LK: I don't know. We always work in the studio.
HP: Are you free to move to a new label? Or is Motörhead tied up in the SPV bankruptcy?
LK: SPV's on its way to the doghouse, yeah. I dunno. Maybe we'll go on the Internet. I dunno. Stuff will be released, don't worry about that.
HP: Is the SPV bankruptcy affecting band business?
LK: [Laughs a gravelly laugh.] No. We got paid first.
HP: I read an article that said you live in a little apartment in L.A.
LK: Yeah, a two-room apartment.
HP: Why such a small place? I'm guessing you could afford something bigger.
LK: It's near [legendary Sunset Strip rock club] the Rainbow, and it's controlled rent. I've been there since 1990, so it's pretty cheap. I'm looking for a slightly bigger place than I've got now, but not a freestanding château. I'm not looking for a big house — you can only be in one room at a time.
HP: Do you plan to stay in the U.S., or retire to England eventually?
LK: I'll stay in America. There's more scope.
HP: Do you ever go back to England?
LK: I only go when we tour there. I was there in the summer for a couple of weeks. The attitude's a lot more upbeat [in America], you know? In England, the main emotion is resentment. They're still trying to get over losing India.
HP: What was the band's best payday? Does Ace of Spades still sell?
LK: The best payday was when Metallica did some of our tracks on one of their albums.
HP: Do you still follow British football, or do you follow American sports?
LK: I don't.
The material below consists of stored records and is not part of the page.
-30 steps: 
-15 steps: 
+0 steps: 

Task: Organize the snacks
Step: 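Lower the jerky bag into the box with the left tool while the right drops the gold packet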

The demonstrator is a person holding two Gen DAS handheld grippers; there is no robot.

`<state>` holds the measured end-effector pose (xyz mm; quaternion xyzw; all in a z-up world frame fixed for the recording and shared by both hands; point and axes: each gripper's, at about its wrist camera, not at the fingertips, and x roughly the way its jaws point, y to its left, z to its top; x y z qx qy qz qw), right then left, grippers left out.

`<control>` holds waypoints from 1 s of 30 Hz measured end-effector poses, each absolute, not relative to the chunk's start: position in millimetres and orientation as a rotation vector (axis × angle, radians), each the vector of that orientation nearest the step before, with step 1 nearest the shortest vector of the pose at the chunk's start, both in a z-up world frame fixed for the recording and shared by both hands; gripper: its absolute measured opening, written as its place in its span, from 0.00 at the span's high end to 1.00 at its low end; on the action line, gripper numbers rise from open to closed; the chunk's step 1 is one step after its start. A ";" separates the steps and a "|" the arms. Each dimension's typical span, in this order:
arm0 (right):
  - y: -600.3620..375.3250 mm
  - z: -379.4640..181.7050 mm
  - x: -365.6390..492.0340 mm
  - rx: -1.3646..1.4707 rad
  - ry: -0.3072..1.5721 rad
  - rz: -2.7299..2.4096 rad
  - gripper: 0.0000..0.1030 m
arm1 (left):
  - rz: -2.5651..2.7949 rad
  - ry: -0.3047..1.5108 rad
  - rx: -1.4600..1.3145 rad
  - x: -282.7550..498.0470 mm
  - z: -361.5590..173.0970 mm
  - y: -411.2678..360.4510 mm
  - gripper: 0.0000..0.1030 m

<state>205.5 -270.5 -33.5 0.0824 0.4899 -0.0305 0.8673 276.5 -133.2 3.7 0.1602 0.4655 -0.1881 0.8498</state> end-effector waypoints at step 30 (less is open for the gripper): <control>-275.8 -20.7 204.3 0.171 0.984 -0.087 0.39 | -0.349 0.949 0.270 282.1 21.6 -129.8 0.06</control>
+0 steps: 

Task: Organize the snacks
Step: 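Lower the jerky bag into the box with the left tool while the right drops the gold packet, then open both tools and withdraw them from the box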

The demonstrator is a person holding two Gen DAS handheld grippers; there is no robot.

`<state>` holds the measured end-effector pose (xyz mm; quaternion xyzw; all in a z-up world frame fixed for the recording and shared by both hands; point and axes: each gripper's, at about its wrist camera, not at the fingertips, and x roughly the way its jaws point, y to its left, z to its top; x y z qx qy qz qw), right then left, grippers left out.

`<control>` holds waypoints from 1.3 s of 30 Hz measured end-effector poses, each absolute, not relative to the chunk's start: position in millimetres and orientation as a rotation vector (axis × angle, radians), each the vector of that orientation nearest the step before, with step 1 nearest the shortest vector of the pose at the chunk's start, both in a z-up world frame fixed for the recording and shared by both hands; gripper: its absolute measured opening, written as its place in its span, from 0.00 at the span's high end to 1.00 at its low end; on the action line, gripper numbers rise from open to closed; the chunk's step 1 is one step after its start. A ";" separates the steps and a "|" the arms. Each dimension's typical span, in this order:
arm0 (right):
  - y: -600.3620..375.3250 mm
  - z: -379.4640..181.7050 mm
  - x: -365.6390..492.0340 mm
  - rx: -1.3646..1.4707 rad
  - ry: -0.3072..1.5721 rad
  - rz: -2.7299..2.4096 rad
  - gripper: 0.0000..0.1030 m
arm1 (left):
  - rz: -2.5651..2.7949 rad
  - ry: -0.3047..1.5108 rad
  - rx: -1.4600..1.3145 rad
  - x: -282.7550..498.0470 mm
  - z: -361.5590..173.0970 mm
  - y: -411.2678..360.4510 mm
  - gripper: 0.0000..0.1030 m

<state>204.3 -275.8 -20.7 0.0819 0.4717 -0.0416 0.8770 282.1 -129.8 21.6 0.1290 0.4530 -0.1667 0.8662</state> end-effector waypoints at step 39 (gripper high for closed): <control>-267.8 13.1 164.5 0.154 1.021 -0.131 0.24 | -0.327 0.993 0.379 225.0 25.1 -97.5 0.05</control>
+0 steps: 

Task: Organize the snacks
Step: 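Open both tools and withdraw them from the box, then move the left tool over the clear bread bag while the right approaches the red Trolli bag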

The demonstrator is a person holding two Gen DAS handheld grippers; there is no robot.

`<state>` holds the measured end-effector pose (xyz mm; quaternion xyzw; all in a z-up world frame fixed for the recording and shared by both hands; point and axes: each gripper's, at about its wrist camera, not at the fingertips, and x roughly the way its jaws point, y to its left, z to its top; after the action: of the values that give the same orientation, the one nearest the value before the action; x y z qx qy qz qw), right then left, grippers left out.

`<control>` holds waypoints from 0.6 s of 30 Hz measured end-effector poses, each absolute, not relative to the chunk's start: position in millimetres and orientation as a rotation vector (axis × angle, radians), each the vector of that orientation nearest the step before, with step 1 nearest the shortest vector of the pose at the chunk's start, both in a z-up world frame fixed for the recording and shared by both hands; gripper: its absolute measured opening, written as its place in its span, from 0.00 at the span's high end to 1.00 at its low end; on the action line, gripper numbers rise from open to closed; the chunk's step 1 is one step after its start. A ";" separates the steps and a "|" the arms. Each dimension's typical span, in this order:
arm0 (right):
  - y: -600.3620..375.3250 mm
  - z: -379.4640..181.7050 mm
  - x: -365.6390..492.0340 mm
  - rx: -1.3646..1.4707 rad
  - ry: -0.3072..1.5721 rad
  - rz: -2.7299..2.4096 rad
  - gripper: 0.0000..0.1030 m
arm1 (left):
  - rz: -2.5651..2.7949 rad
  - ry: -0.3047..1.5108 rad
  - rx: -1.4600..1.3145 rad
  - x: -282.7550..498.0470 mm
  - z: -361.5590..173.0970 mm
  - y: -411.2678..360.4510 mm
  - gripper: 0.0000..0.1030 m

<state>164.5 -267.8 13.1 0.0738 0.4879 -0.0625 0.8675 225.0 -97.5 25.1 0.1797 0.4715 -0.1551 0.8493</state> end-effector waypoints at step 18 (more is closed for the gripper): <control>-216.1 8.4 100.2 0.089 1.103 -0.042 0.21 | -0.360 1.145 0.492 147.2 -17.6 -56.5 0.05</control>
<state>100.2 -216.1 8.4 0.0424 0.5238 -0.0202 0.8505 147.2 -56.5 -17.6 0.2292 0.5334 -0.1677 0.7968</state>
I don't like football either.I like rodeo and pool.
HP: What do you consider the band's low point?
LK: Probably the Brian Robertson era [1983, when the former Thin Lizzy guitarist joined the band]. Because the things he did, you alienate whole entire families, just about all by himself.
HP: And your high point?
LK: This is one of them, for sure. Obviously, Hammersmith going straight to No. 1 was the 'igh point of that band, for sure. This band's just done three of the best songs anybody's ever done, you know?
HP: How long do you see yourself doing the band?
LK: I dunno. How long do you see yourself talking on the phone and writing? You don't know, do you? You can't tell yet. I'm sure it'll all become terribly clear suddenly one day.